Code: {source-file}:{line}
Mismatch: {what's different}
Classification: STALE_SPEC | STALE_CODE | EVOLVED | UNCLEAR
Reasoning: {why you classified it this way}
3. Single Source of Truth (SSOT)
Each piece of information should exist in exactly ONE spec file.
Check for:
- •Same struct described in multiple spec files
- •Same protocol described in multiple places
- •Performance targets stated in multiple files with different values
- •Cross-references that copy content instead of linking
Fix pattern: Keep the canonical definition in the more specific file, replace others with a cross-reference link.
4. Completeness
Every implemented component should have testable behaviors described in the spec.
Check for:
- •Implemented headers without corresponding spec sections
- •Spec sections that say "TBD", "TODO", or are empty
- •Components with tests but no spec (spec may need to be written retroactively)
- •Performance claims without benchmark references
- •Edge cases mentioned in code comments but not in spec
5. Currency
Spec reflects the CURRENT state, not historical or planned future state.
Check for:
- •"Will be implemented" / "planned" for things that are already done (update to present tense)
- •"Will be implemented" / "planned" for things in layers not yet built (acceptable, but mark clearly)
- •References to deleted code or renamed types
- •Version/date markers that are stale
6. Performance Claims
Every performance number must be grounded.
Grounding levels:
| Source | Example | Trust Level |
|---|---|---|
| Benchmark data | "P50=4.7ns (see reactor_overhead_bench)" | Measured |
| Hardware baseline | "L1 latency ~1ns (hw_cache_latency_bench)" | Measured |
| Design estimate | "~1.6 ns/loop (fold expression, single comparison)" | Theoretical |
| Spec assertion | "~50 ns read latency" | Ungrounded until measured |
Check for:
- •Performance claims without source: state whether it's a design estimate, measured value, or theoretical bound
- •Claims contradicted by benchmark data (check test reports and benchmark results)

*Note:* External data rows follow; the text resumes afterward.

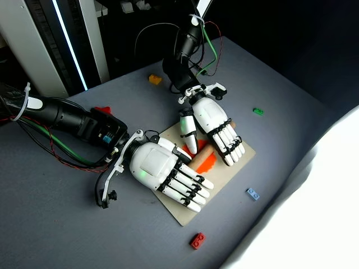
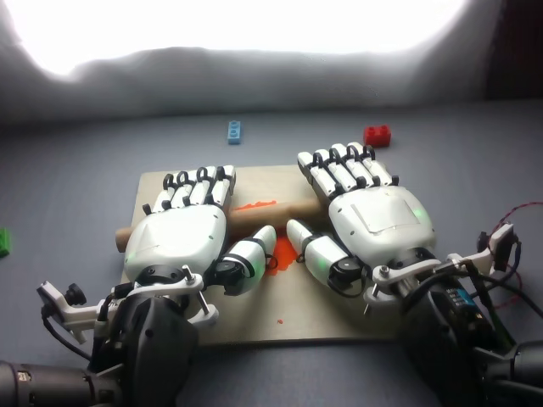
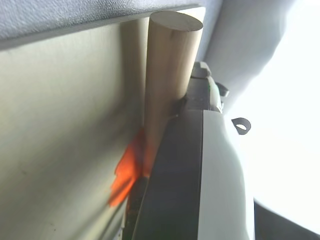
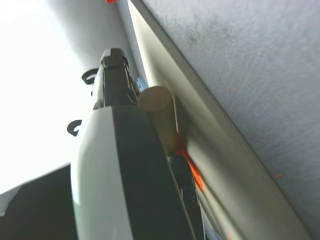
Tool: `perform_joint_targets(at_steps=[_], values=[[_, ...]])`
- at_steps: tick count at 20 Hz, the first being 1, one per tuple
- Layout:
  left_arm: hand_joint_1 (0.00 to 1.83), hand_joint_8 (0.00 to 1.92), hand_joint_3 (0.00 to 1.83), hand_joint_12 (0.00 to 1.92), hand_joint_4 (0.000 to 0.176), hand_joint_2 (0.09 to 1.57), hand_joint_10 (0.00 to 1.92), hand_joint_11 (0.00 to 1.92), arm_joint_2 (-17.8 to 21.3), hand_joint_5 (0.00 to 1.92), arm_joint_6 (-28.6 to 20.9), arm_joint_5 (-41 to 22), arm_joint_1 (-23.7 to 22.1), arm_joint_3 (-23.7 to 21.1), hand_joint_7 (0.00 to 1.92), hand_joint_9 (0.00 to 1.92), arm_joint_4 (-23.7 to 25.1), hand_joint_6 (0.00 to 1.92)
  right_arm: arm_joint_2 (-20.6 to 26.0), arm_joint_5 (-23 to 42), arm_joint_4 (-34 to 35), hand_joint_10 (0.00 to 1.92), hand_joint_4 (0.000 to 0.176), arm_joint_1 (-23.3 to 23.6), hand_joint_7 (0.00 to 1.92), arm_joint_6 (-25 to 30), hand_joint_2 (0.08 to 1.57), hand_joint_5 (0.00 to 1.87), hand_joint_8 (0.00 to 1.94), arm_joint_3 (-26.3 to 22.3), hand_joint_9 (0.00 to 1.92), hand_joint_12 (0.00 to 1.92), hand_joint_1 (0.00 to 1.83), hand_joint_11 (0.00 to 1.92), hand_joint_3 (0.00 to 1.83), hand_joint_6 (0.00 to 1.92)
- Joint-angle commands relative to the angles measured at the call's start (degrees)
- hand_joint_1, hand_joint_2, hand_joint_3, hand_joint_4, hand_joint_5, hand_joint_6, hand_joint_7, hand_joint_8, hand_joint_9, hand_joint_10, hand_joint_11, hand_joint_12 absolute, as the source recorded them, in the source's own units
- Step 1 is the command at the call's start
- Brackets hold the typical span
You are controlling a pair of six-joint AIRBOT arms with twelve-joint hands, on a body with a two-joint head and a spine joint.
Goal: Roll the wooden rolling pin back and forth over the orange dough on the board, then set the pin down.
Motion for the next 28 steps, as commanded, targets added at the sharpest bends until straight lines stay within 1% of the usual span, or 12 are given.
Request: perform_joint_targets(at_steps=[1,13,28], values=[[0.0,0.0,0.0,0.0,0.0,1.43,0.0,0.0,-0.2,0.0,-0.1,-4.0,-0.4,0.4,0.0,0.0,3.1,0.0,0.3,5.4,-2.5,0.0,0.0,0.5,0.06,0.1,1.48,0.08,0.01,0.5,0.0,0.0,0.0,0.0,0.03,0.02],[0.0,0.0,0.0,0.0,0.0,1.43,0.0,0.0,-1.2,0.0,-0.1,-2.2,-1.4,3.4,0.0,0.0,2.9,0.0,0.2,4.1,-2.0,0.0,0.0,0.9,0.06,1.1,1.48,0.08,0.01,1.8,0.0,0.0,0.0,0.0,0.03,0.02],[0.0,0.0,0.0,0.0,0.0,1.43,0.0,0.0,-1.5,0.0,-0.2,-1.0,-2.8,5.3,0.0,0.0,1.9,0.0,0.3,3.5,-1.2,0.0,0.0,1.3,0.04,2.1,1.49,0.05,0.0,3.0,0.0,0.0,0.0,0.0,0.02,0.01]])
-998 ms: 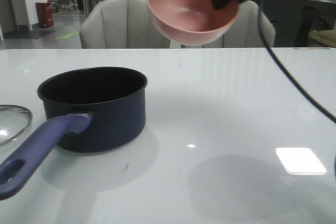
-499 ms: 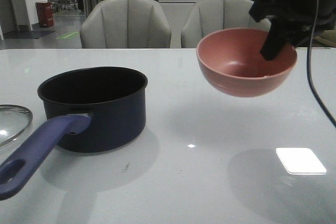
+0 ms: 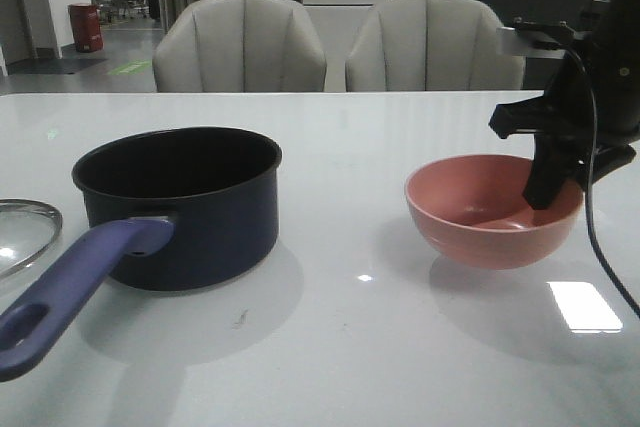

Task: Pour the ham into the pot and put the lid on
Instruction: 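Turn the empty bowl upright and move it back to its spot, then lower the bowl onto the table and open the right gripper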

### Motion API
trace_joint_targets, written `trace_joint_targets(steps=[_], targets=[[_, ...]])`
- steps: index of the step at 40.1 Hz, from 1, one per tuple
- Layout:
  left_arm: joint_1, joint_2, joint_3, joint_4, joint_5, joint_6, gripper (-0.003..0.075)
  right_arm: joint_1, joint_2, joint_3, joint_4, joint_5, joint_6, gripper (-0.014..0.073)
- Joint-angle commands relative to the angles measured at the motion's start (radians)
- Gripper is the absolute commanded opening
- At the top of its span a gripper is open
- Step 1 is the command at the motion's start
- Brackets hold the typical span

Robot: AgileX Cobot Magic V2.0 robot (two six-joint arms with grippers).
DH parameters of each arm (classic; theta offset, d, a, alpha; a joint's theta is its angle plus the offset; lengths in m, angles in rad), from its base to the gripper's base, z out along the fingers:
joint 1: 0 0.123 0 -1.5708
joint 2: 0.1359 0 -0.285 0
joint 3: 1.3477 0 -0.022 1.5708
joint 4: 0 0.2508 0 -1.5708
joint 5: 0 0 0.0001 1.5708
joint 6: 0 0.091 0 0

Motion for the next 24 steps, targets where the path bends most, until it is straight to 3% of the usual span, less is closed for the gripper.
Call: trace_joint_targets(steps=[1, 10, 24], targets=[[-0.006, 0.007, -0.029, -0.009, -0.078, 0.002, 0.0581, -0.012, -0.04, -0.027, 0.008, -0.028, -0.002, 0.0228], [-0.006, 0.007, -0.029, -0.009, -0.078, 0.002, 0.0581, -0.014, -0.045, -0.028, 0.008, -0.032, -0.005, 0.0482], [-0.006, 0.007, -0.029, -0.009, -0.078, 0.002, 0.0581, -0.012, -0.287, 0.006, 0.005, 0.002, -0.073, 0.0494]])
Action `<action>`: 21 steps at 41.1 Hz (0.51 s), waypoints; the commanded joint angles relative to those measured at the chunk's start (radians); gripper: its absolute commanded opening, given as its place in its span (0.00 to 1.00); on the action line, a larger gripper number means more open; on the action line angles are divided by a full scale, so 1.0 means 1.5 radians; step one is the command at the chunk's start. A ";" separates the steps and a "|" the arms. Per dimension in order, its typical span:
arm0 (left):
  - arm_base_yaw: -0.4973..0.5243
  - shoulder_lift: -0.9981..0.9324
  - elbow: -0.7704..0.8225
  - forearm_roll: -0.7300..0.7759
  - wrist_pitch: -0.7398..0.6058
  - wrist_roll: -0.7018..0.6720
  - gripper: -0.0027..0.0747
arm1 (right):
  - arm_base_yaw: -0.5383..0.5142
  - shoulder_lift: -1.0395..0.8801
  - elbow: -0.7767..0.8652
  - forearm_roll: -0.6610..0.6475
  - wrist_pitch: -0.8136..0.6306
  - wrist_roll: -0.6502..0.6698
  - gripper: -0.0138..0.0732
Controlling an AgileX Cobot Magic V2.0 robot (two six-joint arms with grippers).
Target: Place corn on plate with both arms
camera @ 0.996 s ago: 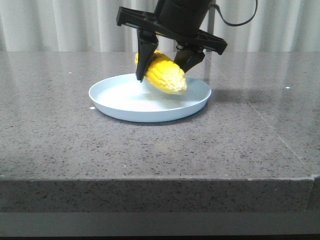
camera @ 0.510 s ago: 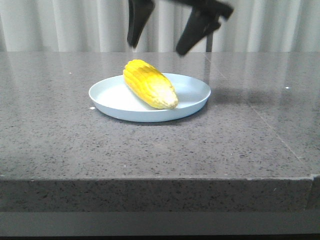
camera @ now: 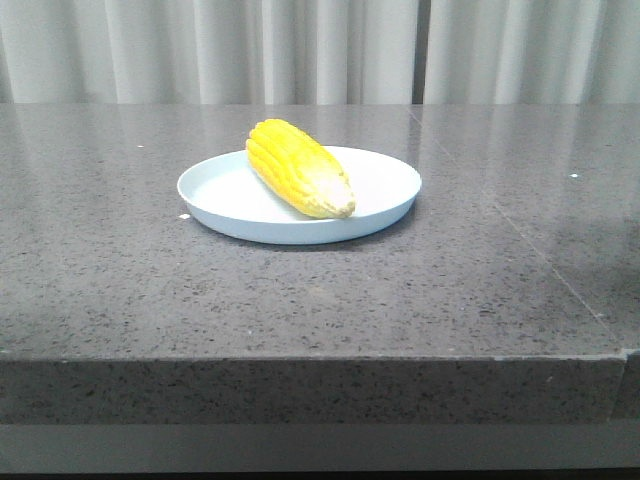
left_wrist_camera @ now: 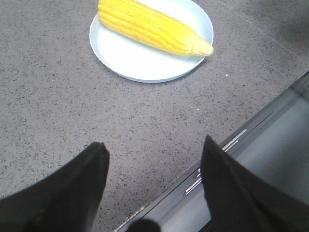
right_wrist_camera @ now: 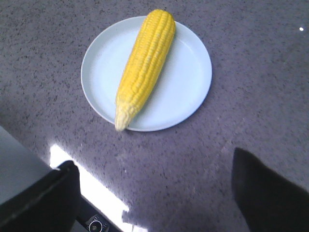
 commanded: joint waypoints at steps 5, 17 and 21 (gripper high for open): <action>-0.005 0.000 -0.017 -0.002 -0.051 -0.005 0.56 | 0.000 -0.188 0.088 -0.014 -0.030 -0.001 0.91; -0.005 0.000 -0.017 -0.002 -0.051 -0.005 0.56 | 0.000 -0.347 0.214 -0.014 -0.025 0.055 0.91; -0.005 0.000 -0.017 -0.002 -0.051 -0.005 0.56 | 0.000 -0.355 0.221 -0.022 -0.009 0.050 0.91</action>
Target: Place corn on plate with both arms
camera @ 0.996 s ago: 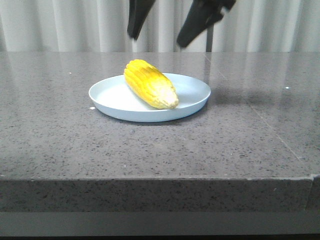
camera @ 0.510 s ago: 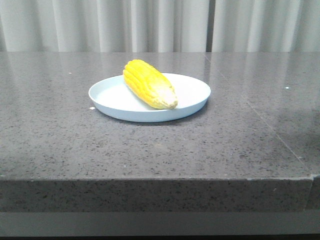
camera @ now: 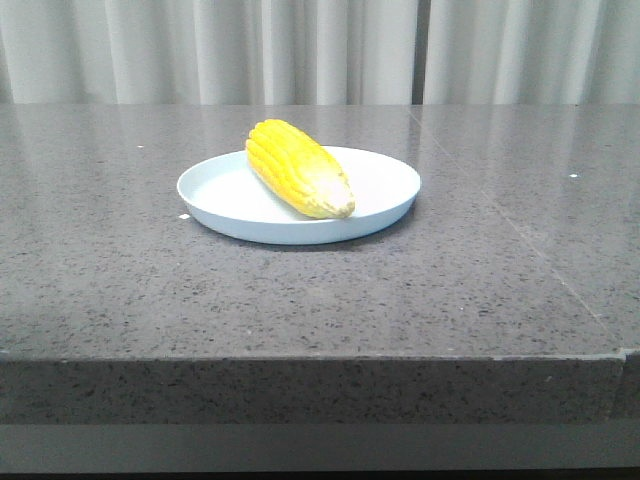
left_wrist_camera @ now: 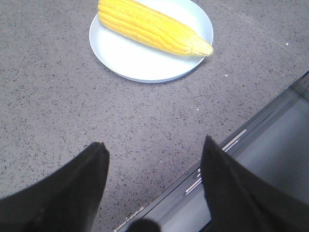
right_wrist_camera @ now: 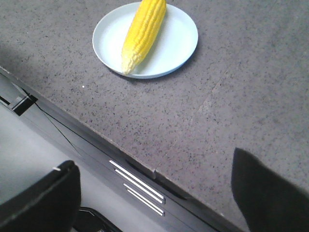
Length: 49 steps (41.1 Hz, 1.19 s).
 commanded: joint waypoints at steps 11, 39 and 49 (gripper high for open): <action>-0.005 0.000 -0.017 -0.002 -0.052 -0.005 0.56 | 0.000 -0.004 -0.010 -0.048 -0.029 -0.001 0.91; -0.005 0.000 -0.017 0.024 -0.052 -0.005 0.08 | 0.000 -0.004 -0.010 -0.058 -0.028 -0.001 0.31; -0.005 0.000 -0.017 0.026 -0.052 -0.005 0.01 | 0.000 -0.004 -0.010 -0.058 -0.028 -0.001 0.08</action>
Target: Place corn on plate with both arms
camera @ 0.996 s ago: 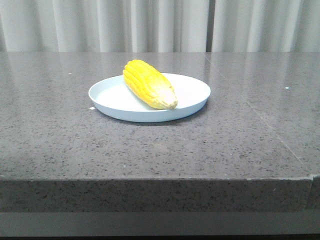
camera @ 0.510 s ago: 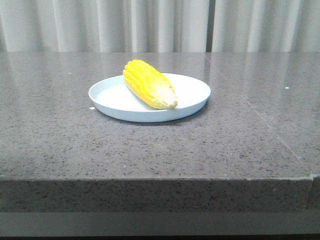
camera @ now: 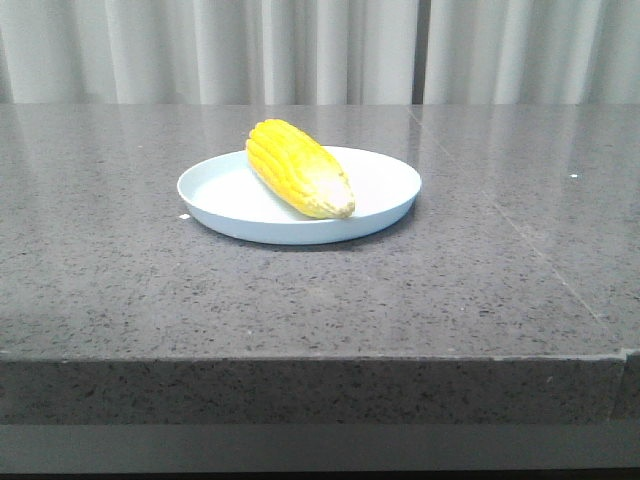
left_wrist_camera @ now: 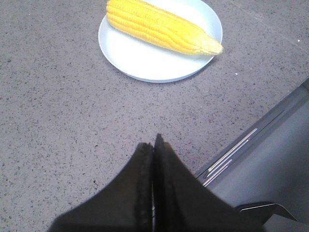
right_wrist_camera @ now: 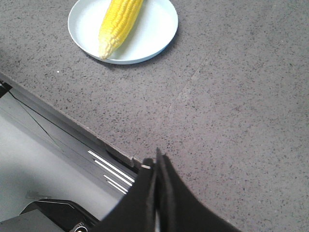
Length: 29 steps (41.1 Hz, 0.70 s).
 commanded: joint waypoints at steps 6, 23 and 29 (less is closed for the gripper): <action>-0.005 0.000 -0.017 0.002 -0.052 -0.005 0.01 | 0.000 0.002 -0.015 0.008 -0.041 0.000 0.08; -0.005 0.000 -0.017 0.002 -0.052 -0.005 0.01 | 0.000 0.002 -0.015 0.012 -0.041 0.000 0.08; -0.013 -0.026 -0.007 -0.001 -0.054 -0.005 0.01 | 0.000 0.002 -0.015 0.012 -0.041 0.000 0.08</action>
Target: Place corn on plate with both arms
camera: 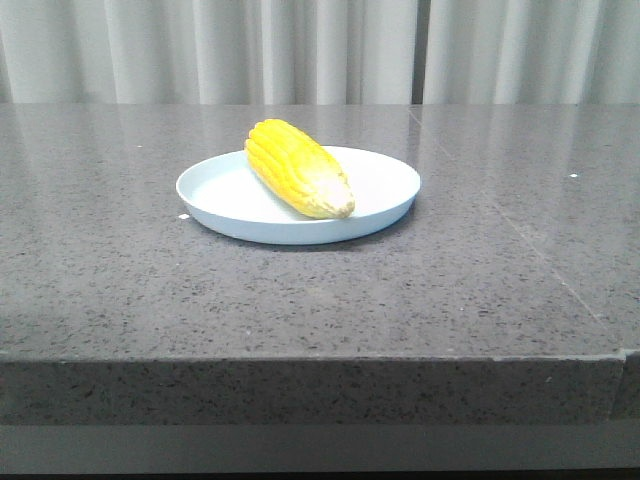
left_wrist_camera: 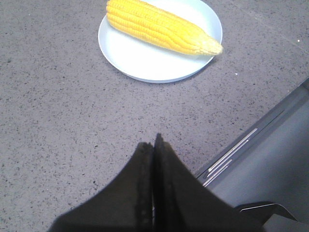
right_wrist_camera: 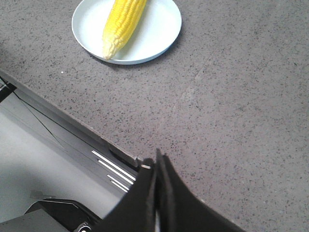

- •Missing benchmark for a claimed number (no corresponding
*_bench.cpp)
7. Template Compliance
Every spec file must contain ALL required sections from the Spec Document Template (CLAUDE.md).
Check for:
- •Missing required sections (Overview, Zone Classification, Data Structures, Interface, Error Handling, Testable Behaviors, Dependencies)
- •HOT/WARM specs missing Performance Budget or Cache Footprint
- •Testable Behaviors section missing or empty (blocks
/test-plan) - •Zone Classification missing (blocks
/low-latency-auditscoping)
Evidence format:
TEMPLATE: {spec-file}
Missing: [list of missing required sections]
Zone: [classified zone or UNCLASSIFIED]
Output Format
# Spec Review Report **Scope**: [all specs | specific file] **Date**: YYYY-MM-DD HH:MM ## Summary | Severity | Count | |----------|-------| | STALE | N | | AMBIGUOUS | N | | INCOMPLETE | N | | DUPLICATE | N | | TEMPLATE | N | | STYLE | N | ## Findings ### STALE (fix immediately — misleading) 1. **file.md:LINE** — Description Code: header.h:LINE — What code actually does Proposed fix: ... ### AMBIGUOUS (discuss — blocks testing) 1. **file.md:LINE** — Description Impact: Cannot write test for [behavior] Proposed fix: ... [...etc for each severity...] ## Actions Taken - [x] Fixed: description (auto-fix) - [ ] Needs discussion: description
Principles
- •Disagreement is a finding, not an automatic fix direction: When spec and code disagree, classify first (STALE_SPEC / STALE_CODE / EVOLVED / UNCLEAR). Don't blindly update spec to match code — the code might be wrong.
- •Delete, don't archive: Remove stale content. Git has history.
- •Compress: A shorter spec that says the same thing is a better spec. Tables > prose. Remove filler.
- •No speculation: If you're not sure whether something is stale, read the code. If code doesn't exist, say so.
- •One pass, all criteria: Don't scan the file 7 times. Read once, check all criteria simultaneously.